⚛ Quantum Map
Sixteen active facilities. Computing, communication, research milestones. Click any pin.
⚛ What you're looking at
Sixteen real quantum facilities. Two strategies. Pick around.
Lester's disclaimer. Don't trust any of this — I just pulled it together from peer-reviewed papers and lab press releases. If you want exact numbers, do what Lester does: triangulate it yourself. Check the cited papers. Verify the lab site. This is the milk-crate version.
The color key
Quantum computing (8)
Quantum communication (3)
Satellite QKD (1: Mozi-1)
Research milestones (4)
The two strategies underneath
The dots tell you where. The grouping of the communication pins tells you how:
- 🇨🇳 The Chinese satellite path. Send entangled photons up through ~10 km of atmosphere, bounce off Mozi-1 in vacuum, beam back down to a second station. Spans continents but needs the satellite overhead and dark sky on both ends. See Beijing (IQIQT) ↔ Vienna (IQOQI) — Liao 2018.

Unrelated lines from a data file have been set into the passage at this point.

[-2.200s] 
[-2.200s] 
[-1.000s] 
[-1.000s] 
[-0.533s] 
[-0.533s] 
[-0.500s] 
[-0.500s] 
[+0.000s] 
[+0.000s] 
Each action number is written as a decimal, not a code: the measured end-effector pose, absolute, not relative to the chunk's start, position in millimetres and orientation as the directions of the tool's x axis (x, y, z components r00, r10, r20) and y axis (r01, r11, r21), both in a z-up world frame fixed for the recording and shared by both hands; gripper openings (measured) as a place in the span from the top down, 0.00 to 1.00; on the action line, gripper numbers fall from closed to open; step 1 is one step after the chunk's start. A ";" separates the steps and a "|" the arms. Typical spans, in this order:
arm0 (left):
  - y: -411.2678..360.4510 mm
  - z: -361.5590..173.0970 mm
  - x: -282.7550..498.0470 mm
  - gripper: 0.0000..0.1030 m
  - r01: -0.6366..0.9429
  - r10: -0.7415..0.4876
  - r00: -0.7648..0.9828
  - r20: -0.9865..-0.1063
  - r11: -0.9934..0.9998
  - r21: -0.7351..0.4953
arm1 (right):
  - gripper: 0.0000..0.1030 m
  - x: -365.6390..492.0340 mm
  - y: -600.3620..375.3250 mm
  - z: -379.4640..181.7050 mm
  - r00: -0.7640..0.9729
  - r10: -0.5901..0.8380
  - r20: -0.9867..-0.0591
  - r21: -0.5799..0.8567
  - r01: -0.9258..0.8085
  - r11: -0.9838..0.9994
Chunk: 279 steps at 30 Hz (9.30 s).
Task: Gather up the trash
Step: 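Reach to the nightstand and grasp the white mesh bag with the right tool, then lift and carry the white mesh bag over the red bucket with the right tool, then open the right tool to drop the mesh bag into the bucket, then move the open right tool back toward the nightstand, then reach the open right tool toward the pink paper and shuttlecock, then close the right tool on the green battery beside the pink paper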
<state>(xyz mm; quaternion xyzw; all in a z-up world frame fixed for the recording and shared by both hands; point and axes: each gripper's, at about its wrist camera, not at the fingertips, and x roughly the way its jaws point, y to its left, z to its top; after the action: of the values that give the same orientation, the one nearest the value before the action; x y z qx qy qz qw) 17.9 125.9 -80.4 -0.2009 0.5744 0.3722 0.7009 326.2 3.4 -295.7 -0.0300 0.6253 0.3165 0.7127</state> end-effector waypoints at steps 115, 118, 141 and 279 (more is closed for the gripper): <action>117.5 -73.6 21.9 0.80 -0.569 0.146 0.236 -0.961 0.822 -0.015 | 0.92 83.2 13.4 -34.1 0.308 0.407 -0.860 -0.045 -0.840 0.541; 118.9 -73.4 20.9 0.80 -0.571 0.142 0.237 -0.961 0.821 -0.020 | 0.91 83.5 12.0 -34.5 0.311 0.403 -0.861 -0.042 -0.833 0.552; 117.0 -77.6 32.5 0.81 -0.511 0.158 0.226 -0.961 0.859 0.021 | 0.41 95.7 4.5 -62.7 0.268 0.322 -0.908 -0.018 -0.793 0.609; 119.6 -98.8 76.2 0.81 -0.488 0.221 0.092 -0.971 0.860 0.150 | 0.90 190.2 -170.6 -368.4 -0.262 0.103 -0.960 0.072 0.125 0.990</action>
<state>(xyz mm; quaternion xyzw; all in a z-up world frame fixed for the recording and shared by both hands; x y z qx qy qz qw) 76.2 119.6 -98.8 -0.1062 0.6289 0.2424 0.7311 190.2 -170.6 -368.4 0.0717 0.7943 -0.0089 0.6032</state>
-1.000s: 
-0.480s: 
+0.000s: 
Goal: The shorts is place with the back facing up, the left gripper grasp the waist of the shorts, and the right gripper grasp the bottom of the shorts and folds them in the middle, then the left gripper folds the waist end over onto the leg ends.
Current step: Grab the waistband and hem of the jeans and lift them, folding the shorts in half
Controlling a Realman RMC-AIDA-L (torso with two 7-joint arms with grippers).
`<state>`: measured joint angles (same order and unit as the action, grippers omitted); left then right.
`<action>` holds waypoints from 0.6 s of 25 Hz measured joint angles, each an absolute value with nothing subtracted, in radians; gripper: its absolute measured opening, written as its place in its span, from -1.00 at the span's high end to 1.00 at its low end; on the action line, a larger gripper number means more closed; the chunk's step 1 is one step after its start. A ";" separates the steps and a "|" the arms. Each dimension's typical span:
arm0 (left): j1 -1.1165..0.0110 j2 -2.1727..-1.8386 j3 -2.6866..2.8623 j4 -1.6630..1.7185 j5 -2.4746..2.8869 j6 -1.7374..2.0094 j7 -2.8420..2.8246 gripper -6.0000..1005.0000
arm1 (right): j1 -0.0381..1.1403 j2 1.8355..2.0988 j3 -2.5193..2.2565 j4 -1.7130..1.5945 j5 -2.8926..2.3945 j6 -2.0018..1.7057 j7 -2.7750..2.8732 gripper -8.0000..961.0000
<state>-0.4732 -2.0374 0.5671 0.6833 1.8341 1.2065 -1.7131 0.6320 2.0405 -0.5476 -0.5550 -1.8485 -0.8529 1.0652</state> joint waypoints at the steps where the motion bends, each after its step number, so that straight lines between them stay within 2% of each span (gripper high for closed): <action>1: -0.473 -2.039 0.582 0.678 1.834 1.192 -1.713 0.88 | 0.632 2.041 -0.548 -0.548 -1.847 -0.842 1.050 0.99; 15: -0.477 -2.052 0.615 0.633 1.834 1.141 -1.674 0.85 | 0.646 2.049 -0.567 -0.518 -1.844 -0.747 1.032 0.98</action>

- 🇺🇸 The Western fiber path. Push photons through standard telecom fiber. Works 24/7, no weather problem — but you need a trusted node or quantum repeater every ~50–100 km. See the Geneva / Tokyo / Bristol fiber clusters.
How to use this
- Click any pin to read the facility's body text in the right panel.
- Seven pins have per-pin interactives — Toronto's negative-time slider, Yale's five-stage “Window” slider, CERN's Bell-test buttons, the Rigetti/IonQ/D-Wave stock charts, and Mozi's cross-link to the live tracker.
- Direct links deep-link any pin: /map.html#toronto
A teaching observation, not a homework prompt
Notice the satellite pin (Mozi-1, rose) only matters for the Chinese pairings. Every Western pairing leans on fiber and trusted-node repeaters — click Geneva ↔ Tokyo and ask yourself how many handoffs that path actually involves. The right answer isn't on the page; it's downstream of you doing the looking.